__Work to be completed__:
Within the listing below, the lines containing "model" are to be counted. Give the number only.

__Records__:
____________

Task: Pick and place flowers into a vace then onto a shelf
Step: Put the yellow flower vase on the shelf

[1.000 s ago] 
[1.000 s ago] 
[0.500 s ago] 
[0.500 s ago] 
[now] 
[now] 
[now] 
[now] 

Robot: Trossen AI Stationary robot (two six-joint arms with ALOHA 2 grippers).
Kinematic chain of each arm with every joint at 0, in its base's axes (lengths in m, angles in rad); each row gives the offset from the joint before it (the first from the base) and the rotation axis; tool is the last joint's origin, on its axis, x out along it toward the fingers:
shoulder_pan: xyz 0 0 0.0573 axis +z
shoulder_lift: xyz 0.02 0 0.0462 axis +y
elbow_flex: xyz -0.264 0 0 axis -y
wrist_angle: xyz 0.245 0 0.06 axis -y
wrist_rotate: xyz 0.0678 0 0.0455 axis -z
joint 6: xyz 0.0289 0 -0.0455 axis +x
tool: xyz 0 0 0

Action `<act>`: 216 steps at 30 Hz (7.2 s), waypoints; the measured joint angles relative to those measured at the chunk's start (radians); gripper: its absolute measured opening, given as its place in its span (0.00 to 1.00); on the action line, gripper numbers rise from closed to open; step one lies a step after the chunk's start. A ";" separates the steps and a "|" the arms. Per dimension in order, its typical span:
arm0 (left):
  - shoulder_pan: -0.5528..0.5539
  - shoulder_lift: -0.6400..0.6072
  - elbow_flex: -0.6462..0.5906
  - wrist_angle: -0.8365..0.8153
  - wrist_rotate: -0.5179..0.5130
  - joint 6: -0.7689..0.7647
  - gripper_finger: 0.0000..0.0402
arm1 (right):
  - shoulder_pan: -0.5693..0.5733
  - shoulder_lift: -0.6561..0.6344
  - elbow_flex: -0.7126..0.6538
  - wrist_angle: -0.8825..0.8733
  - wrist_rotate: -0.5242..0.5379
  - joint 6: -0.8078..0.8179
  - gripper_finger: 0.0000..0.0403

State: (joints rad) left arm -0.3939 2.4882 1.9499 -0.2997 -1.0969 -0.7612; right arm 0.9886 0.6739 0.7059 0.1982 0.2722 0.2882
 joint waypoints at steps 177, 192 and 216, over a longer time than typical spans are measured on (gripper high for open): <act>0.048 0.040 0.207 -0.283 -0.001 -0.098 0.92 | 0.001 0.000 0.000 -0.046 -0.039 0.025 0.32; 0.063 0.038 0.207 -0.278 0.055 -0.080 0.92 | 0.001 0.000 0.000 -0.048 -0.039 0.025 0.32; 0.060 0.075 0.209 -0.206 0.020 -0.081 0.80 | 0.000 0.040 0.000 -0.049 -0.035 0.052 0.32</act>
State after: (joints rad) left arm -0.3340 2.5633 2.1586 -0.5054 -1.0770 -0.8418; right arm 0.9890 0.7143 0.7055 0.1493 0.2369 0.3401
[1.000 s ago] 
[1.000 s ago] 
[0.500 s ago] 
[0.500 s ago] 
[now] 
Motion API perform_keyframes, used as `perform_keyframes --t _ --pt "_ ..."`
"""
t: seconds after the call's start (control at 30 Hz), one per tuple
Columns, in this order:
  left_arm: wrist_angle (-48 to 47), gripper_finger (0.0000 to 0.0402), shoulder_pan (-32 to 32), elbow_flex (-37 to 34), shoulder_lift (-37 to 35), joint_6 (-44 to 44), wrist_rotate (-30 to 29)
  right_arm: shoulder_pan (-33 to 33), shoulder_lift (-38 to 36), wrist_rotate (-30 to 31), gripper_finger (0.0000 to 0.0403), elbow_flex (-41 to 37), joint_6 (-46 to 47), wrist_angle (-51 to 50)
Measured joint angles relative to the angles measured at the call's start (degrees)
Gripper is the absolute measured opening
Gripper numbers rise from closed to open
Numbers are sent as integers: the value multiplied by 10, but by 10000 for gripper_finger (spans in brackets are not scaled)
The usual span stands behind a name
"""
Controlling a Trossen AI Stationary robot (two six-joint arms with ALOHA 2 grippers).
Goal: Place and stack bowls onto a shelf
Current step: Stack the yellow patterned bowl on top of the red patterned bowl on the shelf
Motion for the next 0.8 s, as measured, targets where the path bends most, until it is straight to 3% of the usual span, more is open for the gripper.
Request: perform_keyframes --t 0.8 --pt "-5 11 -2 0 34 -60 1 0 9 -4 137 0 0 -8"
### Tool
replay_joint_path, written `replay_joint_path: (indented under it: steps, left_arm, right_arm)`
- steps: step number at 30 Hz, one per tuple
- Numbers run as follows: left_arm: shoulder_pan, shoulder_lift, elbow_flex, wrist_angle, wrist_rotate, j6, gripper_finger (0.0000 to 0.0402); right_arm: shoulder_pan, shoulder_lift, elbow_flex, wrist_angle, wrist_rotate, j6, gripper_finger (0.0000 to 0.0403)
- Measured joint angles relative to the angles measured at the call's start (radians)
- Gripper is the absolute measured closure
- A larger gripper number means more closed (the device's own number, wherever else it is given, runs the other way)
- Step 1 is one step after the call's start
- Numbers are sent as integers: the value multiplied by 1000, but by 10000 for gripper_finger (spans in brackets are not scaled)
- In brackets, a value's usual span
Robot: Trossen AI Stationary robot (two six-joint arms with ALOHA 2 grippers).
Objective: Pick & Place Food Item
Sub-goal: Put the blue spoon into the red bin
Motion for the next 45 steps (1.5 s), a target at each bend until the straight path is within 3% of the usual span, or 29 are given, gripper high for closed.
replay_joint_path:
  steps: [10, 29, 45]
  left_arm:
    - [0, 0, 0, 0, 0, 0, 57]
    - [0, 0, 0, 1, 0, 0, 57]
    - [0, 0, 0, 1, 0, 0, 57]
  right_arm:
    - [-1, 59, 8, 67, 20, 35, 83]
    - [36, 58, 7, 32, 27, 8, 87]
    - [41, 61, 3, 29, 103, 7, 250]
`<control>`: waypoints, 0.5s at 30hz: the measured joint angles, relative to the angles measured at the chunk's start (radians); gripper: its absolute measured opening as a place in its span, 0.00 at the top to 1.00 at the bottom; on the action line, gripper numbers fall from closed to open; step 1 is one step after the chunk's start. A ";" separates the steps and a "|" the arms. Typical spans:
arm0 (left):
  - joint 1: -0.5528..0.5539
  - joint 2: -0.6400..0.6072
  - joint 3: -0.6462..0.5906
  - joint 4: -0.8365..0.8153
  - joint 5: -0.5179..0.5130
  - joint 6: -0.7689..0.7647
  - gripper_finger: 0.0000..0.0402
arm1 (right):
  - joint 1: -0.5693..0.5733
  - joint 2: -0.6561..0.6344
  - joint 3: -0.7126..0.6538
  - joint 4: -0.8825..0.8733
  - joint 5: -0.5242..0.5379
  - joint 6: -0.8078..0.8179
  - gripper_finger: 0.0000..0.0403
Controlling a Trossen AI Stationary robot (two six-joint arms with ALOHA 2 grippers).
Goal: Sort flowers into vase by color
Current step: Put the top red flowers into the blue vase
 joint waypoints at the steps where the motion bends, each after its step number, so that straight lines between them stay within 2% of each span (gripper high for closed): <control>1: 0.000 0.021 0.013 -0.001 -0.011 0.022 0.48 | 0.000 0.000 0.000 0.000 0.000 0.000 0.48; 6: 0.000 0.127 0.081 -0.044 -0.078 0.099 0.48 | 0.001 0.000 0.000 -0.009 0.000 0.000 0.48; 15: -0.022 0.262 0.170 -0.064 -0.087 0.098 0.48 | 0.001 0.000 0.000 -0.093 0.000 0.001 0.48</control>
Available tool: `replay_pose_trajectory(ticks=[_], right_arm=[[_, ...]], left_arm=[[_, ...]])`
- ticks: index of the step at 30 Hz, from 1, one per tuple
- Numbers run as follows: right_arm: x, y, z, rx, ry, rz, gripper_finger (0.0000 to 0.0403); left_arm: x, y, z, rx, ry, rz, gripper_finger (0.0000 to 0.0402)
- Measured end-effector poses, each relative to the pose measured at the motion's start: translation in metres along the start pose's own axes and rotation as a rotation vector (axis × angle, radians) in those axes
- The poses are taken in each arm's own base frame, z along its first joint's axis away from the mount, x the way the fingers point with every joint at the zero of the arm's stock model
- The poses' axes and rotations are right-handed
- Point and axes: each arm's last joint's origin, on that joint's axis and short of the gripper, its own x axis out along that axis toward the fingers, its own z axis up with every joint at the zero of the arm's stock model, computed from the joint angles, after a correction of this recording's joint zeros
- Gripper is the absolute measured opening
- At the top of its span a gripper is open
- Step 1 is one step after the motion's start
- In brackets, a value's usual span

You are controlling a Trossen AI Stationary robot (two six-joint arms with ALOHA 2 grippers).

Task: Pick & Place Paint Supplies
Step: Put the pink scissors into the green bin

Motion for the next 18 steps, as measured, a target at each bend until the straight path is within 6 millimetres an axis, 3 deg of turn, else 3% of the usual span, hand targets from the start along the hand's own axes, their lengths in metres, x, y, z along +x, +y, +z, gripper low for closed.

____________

__Response area__:
2